Where a picture shows up in the listing below, omit it and output the rest exactly.

============================================================

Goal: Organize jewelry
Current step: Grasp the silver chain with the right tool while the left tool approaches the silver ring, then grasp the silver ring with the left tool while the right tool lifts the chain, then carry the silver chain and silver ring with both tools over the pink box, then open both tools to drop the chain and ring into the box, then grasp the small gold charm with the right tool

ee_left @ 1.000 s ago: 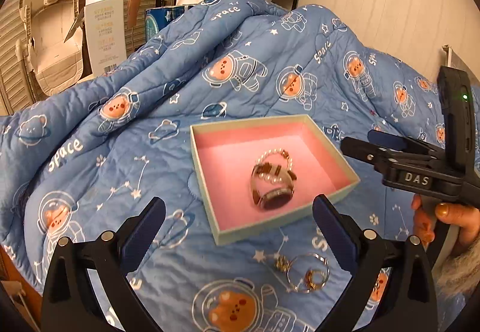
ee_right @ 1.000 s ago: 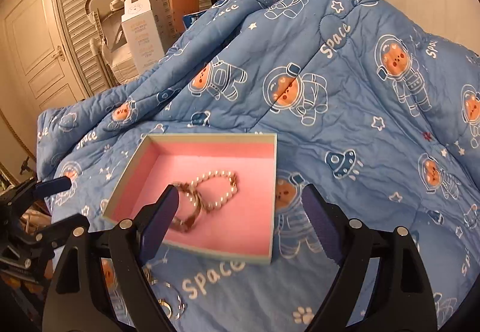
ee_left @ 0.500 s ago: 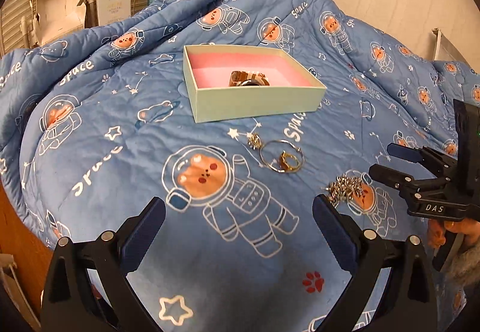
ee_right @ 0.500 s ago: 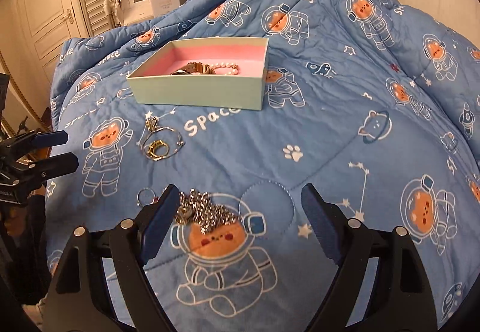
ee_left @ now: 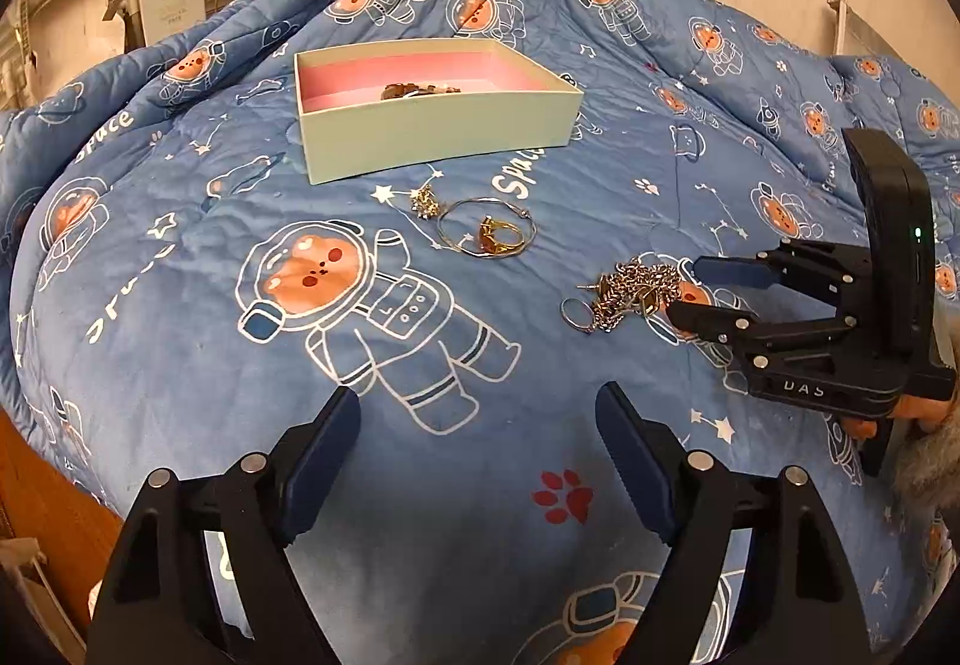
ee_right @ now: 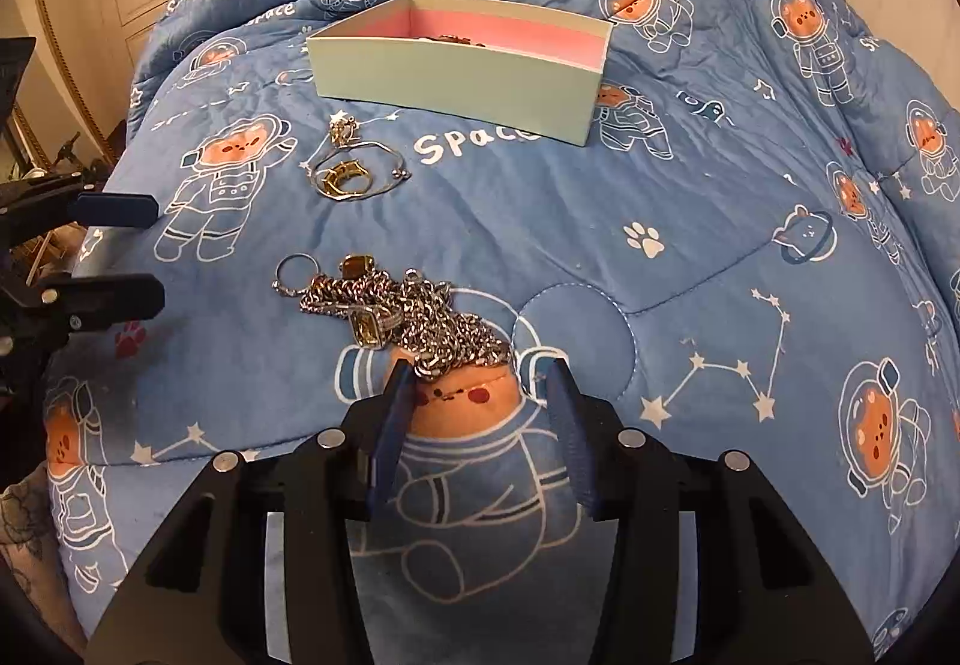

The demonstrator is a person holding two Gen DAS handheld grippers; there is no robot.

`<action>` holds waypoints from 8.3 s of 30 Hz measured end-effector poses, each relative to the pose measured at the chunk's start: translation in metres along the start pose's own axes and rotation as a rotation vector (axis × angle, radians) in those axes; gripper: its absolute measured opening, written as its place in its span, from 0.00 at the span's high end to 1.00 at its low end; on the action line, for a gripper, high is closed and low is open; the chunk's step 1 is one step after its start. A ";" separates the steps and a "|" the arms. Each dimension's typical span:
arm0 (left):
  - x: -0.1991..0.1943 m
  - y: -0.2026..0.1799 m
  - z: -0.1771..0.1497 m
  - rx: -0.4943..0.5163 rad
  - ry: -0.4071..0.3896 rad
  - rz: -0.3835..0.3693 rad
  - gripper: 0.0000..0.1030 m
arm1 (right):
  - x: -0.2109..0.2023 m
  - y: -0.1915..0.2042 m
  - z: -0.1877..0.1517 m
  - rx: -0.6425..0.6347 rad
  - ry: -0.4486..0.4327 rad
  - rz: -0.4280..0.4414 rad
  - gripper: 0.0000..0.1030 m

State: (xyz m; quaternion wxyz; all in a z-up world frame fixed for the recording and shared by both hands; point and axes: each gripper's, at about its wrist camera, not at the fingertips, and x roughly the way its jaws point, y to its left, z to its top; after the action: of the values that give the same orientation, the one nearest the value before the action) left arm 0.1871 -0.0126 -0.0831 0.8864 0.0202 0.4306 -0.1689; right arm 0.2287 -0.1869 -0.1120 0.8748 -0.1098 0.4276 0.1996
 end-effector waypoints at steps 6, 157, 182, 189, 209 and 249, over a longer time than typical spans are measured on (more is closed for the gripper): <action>0.016 -0.015 0.008 0.049 0.020 -0.018 0.39 | 0.012 0.001 0.008 -0.035 -0.018 0.059 0.71; 0.147 0.085 0.224 -0.091 0.137 0.070 0.80 | 0.088 -0.030 0.192 0.038 -0.010 0.067 0.70; 0.033 0.097 0.140 -0.125 -0.121 0.091 0.07 | 0.015 -0.036 0.103 0.228 -0.165 0.016 0.15; 0.015 0.091 0.072 -0.150 -0.089 0.102 0.07 | -0.005 -0.038 0.044 0.311 -0.133 0.003 0.15; 0.007 0.015 0.006 -0.027 -0.085 0.113 0.16 | -0.021 0.007 -0.012 0.276 -0.086 -0.002 0.35; 0.082 -0.010 0.071 0.037 0.029 0.066 0.44 | -0.013 -0.002 -0.019 0.337 -0.078 0.007 0.82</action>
State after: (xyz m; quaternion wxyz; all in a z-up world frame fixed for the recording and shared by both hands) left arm 0.2846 -0.0575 -0.1001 0.8846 0.0532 0.4393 -0.1471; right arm 0.2095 -0.1987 -0.1133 0.8961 0.0477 0.4209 0.1323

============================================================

Finished exercise —
Goal: Organize jewelry
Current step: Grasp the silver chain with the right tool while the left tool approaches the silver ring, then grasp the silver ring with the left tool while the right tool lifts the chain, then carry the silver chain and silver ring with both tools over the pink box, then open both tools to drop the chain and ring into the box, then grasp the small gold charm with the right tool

ee_left @ 1.000 s ago: 
ee_right @ 1.000 s ago: 
ee_left @ 0.500 s ago: 
ee_right @ 0.500 s ago: 
ee_left @ now: 
ee_right @ now: 

The demonstrator is a person holding two Gen DAS handheld grippers; there is no robot.

`<action>` holds waypoints from 8.3 s of 30 Hz measured end-effector poses, each relative to the pose measured at the chunk's start: translation in metres along the start pose's own axes and rotation as a rotation vector (axis × angle, radians) in those axes; gripper: its absolute measured opening, written as its place in its span, from 0.00 at the span's high end to 1.00 at its low end; on the action line, for a gripper, high is closed and low is open; the chunk's step 1 is one step after its start. A ";" separates the steps and a "|" the arms. Each dimension's typical span:
arm0 (left):
  - x: -0.1991..0.1943 m
  - y: -0.2026..0.1799 m
  - z: -0.1771..0.1497 m
  - rx: -0.4943..0.5163 rad
  - ry: -0.4071..0.3896 rad
  - rz: -0.3835..0.3693 rad
  - gripper: 0.0000..0.1030 m
arm1 (right):
  - x: -0.2109..0.2023 m
  - y: -0.1915..0.2042 m
  - z: -0.1877..0.1517 m
  - rx: -0.6425..0.6347 rad
  - ry: -0.4486..0.4327 rad
  - rz: -0.4280..0.4414 rad
  - gripper: 0.0000..0.1030 m

State: (xyz m; quaternion wxyz; all in a z-up world frame fixed for the recording and shared by both hands; point and axes: each gripper's, at about its wrist camera, not at the fingertips, and x roughly the way its jaws point, y to its left, z to its top; after the action: of the values that give the same orientation, the one nearest the value before the action) left arm 0.1871 -0.0126 -0.0831 0.8864 0.0202 0.4306 -0.1689; right arm 0.2287 -0.1869 -0.1120 0.8748 -0.1098 0.4276 0.1996
 end-effector waypoints at steps 6, 157, 182, 189, 209 and 249, over a longer time than typical spans are measured on (more is closed for the gripper): <action>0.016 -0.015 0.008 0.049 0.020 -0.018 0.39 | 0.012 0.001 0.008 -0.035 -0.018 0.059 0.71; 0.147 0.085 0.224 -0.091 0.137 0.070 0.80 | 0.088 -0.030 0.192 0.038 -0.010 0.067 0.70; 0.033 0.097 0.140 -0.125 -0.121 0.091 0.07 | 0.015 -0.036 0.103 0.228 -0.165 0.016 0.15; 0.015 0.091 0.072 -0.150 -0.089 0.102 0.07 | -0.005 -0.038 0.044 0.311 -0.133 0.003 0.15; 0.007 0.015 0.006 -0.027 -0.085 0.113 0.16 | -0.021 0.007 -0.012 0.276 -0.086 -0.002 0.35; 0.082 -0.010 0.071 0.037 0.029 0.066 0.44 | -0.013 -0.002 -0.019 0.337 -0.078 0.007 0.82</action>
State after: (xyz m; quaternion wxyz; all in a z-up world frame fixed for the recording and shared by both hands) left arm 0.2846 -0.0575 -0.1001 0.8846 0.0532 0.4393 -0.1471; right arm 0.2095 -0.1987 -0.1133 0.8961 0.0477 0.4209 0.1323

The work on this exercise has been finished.